**Work instruction:**
In the records that follow, find the line with "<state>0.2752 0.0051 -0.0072"; from there, retype every line exactly through the line with "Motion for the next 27", which also belongs to the answer.

==== Available records

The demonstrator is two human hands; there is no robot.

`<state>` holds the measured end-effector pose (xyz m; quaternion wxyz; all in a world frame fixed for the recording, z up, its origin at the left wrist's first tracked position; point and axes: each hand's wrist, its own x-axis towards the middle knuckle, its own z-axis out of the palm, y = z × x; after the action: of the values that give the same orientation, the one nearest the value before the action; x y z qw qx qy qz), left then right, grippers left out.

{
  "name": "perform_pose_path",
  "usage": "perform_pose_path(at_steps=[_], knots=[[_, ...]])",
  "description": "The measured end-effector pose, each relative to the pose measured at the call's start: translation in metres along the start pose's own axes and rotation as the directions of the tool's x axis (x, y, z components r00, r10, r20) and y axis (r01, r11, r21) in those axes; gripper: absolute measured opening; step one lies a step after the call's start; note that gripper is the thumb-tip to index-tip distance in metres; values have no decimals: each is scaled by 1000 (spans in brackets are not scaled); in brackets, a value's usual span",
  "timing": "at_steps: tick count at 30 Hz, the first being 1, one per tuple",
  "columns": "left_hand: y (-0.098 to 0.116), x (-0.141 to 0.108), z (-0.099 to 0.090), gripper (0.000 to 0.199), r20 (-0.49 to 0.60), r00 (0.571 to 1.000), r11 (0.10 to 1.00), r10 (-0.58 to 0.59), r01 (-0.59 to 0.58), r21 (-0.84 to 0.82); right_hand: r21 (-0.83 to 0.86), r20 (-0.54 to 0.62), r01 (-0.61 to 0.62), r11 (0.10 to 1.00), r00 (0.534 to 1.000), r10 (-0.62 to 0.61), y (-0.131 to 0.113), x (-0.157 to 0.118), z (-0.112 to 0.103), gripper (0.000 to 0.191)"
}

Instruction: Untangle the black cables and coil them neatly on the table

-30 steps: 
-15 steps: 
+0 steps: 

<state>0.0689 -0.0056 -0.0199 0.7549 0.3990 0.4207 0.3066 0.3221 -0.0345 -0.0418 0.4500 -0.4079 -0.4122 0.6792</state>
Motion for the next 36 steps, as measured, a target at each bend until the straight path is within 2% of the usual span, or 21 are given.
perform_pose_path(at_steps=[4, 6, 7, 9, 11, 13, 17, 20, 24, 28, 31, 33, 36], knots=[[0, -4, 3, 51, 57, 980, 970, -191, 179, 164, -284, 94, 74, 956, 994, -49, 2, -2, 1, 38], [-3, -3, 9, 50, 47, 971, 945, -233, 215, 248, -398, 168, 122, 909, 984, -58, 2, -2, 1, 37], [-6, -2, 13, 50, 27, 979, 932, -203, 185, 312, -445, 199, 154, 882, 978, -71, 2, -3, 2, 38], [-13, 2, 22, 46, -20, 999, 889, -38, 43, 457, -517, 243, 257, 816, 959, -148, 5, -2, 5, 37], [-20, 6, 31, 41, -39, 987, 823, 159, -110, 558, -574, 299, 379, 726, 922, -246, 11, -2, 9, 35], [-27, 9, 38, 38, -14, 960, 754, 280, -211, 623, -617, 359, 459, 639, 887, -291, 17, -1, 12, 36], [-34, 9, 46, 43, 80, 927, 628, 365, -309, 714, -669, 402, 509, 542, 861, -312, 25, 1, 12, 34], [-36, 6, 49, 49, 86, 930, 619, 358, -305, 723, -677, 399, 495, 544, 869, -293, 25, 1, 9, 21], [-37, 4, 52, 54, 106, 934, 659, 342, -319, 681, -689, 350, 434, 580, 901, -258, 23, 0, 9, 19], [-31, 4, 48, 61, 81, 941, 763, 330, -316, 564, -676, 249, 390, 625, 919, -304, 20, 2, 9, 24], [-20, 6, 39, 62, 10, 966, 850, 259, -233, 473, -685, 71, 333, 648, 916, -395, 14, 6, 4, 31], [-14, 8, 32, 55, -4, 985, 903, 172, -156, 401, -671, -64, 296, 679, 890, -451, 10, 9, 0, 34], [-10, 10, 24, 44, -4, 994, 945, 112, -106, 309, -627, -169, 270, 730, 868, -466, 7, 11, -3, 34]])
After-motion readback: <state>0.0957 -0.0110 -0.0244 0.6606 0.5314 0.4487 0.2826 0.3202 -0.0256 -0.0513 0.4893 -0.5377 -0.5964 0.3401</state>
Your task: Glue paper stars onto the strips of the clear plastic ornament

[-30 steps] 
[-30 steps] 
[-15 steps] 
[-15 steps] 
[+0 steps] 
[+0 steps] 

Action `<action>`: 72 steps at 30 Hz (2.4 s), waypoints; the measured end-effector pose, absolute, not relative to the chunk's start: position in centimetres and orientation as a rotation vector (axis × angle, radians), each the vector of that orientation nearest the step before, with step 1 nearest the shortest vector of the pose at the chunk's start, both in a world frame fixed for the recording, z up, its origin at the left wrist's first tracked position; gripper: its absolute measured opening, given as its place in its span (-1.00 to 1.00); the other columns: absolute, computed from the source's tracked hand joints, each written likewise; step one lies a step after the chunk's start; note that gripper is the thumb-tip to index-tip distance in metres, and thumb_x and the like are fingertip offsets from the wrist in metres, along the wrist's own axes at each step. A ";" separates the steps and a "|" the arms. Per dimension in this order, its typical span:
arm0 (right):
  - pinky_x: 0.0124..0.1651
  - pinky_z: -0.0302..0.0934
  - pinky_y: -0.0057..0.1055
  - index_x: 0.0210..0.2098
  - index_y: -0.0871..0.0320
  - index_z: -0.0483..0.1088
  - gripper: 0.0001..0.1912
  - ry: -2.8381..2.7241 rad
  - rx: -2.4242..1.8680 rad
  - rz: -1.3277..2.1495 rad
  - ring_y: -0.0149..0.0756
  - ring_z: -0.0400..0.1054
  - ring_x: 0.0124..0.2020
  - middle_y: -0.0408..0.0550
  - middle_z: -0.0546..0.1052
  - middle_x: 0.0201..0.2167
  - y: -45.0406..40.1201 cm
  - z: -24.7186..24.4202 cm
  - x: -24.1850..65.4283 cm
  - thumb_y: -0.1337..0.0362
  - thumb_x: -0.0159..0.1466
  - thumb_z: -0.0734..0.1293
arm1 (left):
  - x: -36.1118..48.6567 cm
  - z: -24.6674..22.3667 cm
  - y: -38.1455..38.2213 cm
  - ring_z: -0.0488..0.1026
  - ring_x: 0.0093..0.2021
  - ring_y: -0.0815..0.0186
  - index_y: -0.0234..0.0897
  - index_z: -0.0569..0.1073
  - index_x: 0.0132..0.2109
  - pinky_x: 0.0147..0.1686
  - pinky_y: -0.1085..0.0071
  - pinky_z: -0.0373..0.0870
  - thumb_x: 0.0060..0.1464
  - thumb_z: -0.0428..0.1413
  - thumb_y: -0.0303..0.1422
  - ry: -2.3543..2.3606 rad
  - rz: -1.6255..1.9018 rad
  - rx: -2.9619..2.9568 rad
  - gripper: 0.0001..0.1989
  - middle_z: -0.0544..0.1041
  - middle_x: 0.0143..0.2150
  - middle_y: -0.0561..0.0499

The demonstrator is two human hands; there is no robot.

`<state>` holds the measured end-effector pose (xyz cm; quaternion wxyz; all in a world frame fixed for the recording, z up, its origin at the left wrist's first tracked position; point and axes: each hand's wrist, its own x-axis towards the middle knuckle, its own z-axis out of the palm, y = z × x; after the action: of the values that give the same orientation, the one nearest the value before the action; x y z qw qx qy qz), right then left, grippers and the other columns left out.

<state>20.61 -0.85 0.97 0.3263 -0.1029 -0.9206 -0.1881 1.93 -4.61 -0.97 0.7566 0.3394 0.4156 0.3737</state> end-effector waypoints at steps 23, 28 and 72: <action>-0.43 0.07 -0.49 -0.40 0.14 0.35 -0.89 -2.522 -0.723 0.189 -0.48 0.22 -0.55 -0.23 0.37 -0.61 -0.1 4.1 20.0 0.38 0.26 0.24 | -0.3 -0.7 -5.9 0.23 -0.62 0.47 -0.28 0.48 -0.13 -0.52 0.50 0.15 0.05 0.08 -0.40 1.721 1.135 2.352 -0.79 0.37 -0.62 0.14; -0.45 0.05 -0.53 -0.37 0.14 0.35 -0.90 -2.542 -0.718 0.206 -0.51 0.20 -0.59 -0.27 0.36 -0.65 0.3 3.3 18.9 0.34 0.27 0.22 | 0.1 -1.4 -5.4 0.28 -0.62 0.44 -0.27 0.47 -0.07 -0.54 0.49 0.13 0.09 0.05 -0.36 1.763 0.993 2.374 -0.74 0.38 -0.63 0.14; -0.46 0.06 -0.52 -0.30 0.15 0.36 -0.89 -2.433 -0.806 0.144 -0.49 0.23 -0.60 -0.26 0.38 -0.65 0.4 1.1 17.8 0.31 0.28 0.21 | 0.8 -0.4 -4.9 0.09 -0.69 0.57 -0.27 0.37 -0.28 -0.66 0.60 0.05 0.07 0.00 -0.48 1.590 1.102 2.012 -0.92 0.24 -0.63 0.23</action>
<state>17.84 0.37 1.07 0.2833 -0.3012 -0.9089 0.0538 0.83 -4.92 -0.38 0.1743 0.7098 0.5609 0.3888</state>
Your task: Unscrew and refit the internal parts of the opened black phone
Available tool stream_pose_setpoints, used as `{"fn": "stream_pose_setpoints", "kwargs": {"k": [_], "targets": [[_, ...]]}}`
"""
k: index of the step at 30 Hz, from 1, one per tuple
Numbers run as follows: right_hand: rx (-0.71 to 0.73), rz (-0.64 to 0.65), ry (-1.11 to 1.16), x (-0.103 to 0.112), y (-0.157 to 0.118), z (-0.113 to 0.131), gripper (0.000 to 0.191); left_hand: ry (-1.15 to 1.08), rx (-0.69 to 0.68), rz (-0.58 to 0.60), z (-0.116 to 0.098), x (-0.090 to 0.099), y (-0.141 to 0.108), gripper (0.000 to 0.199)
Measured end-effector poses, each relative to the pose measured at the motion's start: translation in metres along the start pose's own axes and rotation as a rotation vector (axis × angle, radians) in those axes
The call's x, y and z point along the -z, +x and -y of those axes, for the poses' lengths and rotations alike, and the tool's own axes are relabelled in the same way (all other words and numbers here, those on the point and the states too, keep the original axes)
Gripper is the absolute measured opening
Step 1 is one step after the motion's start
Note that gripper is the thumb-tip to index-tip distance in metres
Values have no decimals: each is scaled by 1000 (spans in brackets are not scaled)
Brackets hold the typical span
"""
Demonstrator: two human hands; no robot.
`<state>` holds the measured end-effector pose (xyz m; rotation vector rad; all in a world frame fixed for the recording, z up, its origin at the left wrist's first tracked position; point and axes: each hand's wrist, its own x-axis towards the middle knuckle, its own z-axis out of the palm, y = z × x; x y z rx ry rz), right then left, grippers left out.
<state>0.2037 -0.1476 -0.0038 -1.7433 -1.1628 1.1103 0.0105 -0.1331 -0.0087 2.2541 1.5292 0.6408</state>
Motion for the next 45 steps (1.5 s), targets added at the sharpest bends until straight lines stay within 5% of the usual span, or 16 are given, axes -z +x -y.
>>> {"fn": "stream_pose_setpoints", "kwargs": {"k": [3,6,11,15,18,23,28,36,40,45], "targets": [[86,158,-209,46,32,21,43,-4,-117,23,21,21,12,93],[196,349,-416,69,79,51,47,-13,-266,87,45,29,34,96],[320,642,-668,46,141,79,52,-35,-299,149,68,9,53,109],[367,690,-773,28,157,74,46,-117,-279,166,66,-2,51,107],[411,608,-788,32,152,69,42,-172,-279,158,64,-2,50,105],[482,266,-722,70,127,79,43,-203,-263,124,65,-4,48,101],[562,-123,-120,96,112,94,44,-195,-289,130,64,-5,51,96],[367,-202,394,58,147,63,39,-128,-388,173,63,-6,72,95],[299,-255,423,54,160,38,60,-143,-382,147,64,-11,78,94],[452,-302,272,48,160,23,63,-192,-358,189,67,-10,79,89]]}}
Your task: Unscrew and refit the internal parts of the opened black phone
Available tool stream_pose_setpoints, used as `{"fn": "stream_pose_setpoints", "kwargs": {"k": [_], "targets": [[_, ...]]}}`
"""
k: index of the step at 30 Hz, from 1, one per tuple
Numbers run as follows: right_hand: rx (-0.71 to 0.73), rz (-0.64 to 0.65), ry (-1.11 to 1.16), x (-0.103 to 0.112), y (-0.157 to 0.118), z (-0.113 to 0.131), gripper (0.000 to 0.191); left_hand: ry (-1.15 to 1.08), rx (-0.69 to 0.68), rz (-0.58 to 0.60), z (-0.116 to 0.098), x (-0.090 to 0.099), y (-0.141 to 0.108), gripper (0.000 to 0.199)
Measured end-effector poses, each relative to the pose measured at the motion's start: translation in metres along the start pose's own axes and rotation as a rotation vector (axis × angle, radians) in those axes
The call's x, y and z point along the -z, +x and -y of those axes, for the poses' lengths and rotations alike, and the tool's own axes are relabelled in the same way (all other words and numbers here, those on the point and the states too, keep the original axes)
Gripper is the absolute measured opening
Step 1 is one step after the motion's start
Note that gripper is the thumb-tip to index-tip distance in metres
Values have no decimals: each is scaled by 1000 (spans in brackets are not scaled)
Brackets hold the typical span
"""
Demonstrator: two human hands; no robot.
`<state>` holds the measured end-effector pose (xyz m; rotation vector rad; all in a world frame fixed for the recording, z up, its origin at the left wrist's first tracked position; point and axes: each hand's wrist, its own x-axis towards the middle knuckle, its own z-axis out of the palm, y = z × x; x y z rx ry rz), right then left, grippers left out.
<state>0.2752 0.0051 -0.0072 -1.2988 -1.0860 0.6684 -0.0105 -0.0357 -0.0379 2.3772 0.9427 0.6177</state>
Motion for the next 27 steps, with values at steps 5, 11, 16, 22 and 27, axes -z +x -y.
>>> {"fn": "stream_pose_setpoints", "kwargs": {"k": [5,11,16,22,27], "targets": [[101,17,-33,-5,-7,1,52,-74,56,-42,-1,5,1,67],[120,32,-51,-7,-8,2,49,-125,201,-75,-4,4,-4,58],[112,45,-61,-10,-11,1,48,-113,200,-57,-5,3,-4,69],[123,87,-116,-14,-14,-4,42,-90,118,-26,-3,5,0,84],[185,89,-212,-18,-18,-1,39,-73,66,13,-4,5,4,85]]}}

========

**Response for this exercise:**
<state>0.2752 0.0051 -0.0072 -1.2988 -1.0860 0.6684 -0.0105 -0.0357 -0.0379 2.3772 0.9427 0.6177</state>
Motion for the next 27 steps, with values at steps 5, 11, 16, 22 and 27, axes -z +x -y.

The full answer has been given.